Французы остановились. Точнее, часть их продолжала двигаться, а часть принялась разбивать лагерь приблизительно в трех милях от английского.
Филипп собрал совет, чтобы решить, стоит ли ему атаковать англичан немедленно или же следует подождать завтрашнего утра. В пользу ожидания говорило то немаловажное обстоятельство, что французы ожидали прибытия еще нескольких отрядов — те находились в пути и должны были нагнать основную армию лишь на завтрашний день.
По всем отрядам разнесли приказ французского короля: «Ждать! Отдыхать до утра!»
Некоторые отряды тотчас повиновались. В лагерях застучали топоры, вспыхнули костры…
Но подчинились королю далеко не все бароны. Десятки рыцарей, хорошо осведомленных о своем численном превосходстве и уверенных в грядущей победе, не обратили на приказ никакого внимания.
Ибо кем он был, в конце концов, этот Филипп Валуа? Валуа — новички на троне, и бароны относились к ним как к самым обычным выскочкам. Священные Меровинги — та династия, что заключила личный союз с Иисусом Христом, — ушли в небытие. И как смеет какой-то Валуа указывать знатнейшим французским баронам, когда и как сражаться?

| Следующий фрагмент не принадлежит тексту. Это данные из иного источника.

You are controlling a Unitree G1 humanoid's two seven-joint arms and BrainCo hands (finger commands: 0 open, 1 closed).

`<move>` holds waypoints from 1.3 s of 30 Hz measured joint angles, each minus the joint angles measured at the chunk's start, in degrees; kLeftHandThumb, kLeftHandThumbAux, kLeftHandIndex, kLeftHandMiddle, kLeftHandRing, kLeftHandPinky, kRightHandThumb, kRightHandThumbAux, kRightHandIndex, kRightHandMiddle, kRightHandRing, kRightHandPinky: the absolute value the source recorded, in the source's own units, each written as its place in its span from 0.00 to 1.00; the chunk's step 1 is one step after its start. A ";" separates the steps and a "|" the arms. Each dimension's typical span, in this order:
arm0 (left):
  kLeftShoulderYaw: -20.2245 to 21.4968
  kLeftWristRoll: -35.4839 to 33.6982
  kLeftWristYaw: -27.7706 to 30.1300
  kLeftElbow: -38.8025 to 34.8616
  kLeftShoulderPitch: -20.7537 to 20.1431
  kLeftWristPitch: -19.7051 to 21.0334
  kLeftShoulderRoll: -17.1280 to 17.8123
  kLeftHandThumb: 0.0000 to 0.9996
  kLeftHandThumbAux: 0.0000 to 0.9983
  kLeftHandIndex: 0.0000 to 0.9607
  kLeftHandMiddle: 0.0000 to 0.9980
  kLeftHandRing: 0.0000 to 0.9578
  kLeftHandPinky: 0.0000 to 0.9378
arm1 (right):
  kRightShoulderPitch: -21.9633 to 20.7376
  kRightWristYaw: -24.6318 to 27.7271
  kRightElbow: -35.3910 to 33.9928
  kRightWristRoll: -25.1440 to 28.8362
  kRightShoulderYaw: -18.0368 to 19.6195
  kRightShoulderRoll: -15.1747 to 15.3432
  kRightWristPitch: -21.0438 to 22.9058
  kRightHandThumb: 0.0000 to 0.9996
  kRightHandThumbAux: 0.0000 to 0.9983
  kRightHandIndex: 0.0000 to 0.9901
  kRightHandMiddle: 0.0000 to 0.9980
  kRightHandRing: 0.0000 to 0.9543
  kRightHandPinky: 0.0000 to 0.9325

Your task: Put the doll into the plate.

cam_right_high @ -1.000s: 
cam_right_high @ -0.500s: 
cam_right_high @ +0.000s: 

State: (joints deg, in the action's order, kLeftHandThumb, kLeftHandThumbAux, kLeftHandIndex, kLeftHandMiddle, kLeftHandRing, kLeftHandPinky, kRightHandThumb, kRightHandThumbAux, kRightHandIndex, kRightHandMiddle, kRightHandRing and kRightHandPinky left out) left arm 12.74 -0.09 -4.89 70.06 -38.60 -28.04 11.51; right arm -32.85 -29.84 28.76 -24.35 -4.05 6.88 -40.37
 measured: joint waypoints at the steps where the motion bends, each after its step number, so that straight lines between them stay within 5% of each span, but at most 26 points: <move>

И, поскольку во главе колонны шли наемники-генуэзцы — лучники и арбалетчики, — им поневоле пришлось открыть сражение. Никто не спрашивал их, желают ли они ворваться в чертоги славы на окровавленных крыльях: идущие сзади вынудили их начать.
Солнце низко висело над горизонтом; следовало поторопиться и сокрушить англичан одним-единственным мощным ударом.
Земля гудела, воздух наполнился жужжанием арбалетных стрел. Генуэзские арбалетчики добрались до ветряной мельницы и выстроились лицом к противнику. Рыцари же замешкались. Для того, чтобы произвести сложный маневр и развернуть большой отряд тяжелых всадников, требовалось гораздо больше выучки.
Линия наступления французов разорвалась, и им пришлось несколько раз останавливаться, чтобы командиры французской конницы могли наконец собрать строй и ударить по врагу.
* * *Ив видел, как маленькие, закованные в доспехи фигурки, двигаются по равнине, как кружат они возле мельницы; в наступающих сумерках они казались темно-серыми, едва ли не черными.
Вокруг Ива воцарилась почти полная тишина. Люди молча смотрели, как приближается неприятель. Вот генуэзцы медленно пересекают долину и начинают подниматься по склону, к вершине холма. По старому обычаю, первые выстрелы из арбалетов сделали еще на ходу; ни одна из стрел не долетела до цели. Англичане не отвечали.
И только когда до генуэзцев оставалось не более ста пятидесяти ярдов, взметнулась в небо труба; ее резкий голос зазвучал так, словно начинался уже Страшный Суд и надлежало вставать и являться перед Ангелами и самим Создателем.
Свежая эта нота разорвала густую тишину вечернего воздуха. На миг как будто сделалось даже светлее, но затем небо почернело от стрел, выпущенных английскими лучниками. И в довершение ужаса раздался гром, несколько вспышек рукотворного света разорвало тьму: англичане применили железные трубки, стреляющие небольшими ядрами.